Scan the material that follows. Copy every line containing the word "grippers".
[Supplied material Boundary: Start]
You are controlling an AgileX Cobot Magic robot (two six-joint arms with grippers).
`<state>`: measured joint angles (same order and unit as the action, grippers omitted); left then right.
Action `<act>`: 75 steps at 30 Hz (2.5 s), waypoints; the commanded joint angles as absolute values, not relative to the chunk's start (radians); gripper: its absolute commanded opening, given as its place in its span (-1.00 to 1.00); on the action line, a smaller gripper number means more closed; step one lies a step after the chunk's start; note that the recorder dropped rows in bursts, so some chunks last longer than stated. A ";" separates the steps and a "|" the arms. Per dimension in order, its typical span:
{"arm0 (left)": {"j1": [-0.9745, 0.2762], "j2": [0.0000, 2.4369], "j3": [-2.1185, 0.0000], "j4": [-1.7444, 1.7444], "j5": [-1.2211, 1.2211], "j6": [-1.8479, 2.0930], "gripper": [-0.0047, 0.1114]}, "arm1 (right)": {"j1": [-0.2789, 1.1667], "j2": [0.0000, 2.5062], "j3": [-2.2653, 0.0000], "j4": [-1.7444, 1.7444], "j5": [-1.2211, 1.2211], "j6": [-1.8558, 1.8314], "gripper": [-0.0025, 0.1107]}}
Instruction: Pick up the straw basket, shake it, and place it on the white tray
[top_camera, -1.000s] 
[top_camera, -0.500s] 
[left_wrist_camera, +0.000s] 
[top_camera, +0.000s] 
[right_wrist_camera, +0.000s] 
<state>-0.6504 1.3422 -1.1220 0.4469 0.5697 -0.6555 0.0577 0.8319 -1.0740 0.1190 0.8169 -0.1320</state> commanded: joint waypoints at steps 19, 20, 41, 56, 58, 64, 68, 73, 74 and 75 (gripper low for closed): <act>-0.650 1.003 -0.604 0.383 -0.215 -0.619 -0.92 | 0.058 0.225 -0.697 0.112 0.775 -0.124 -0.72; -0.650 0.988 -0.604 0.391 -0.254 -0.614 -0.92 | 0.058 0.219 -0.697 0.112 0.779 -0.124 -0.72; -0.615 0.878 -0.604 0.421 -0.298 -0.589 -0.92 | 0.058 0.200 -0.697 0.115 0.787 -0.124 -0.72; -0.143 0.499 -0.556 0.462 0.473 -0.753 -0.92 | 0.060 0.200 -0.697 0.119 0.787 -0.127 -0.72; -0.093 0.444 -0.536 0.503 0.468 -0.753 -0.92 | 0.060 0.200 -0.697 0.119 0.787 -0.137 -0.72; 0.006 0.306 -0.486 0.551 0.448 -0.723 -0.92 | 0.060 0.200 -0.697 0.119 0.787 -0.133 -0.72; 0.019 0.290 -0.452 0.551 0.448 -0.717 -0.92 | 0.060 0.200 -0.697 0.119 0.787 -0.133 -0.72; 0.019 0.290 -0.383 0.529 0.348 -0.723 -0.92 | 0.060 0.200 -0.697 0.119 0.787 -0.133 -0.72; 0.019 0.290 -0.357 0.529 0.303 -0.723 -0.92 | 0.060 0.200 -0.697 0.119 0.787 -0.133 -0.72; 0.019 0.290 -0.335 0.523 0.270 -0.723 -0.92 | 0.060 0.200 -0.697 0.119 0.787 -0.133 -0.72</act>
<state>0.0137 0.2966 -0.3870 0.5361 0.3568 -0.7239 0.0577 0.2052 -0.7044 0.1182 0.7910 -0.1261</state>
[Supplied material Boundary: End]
Worked solution.
You are controlling an AgileX Cobot Magic robot (two six-joint arms with grippers).
`<state>`: measured joint angles (same order and unit as the action, grippers omitted); left then right.

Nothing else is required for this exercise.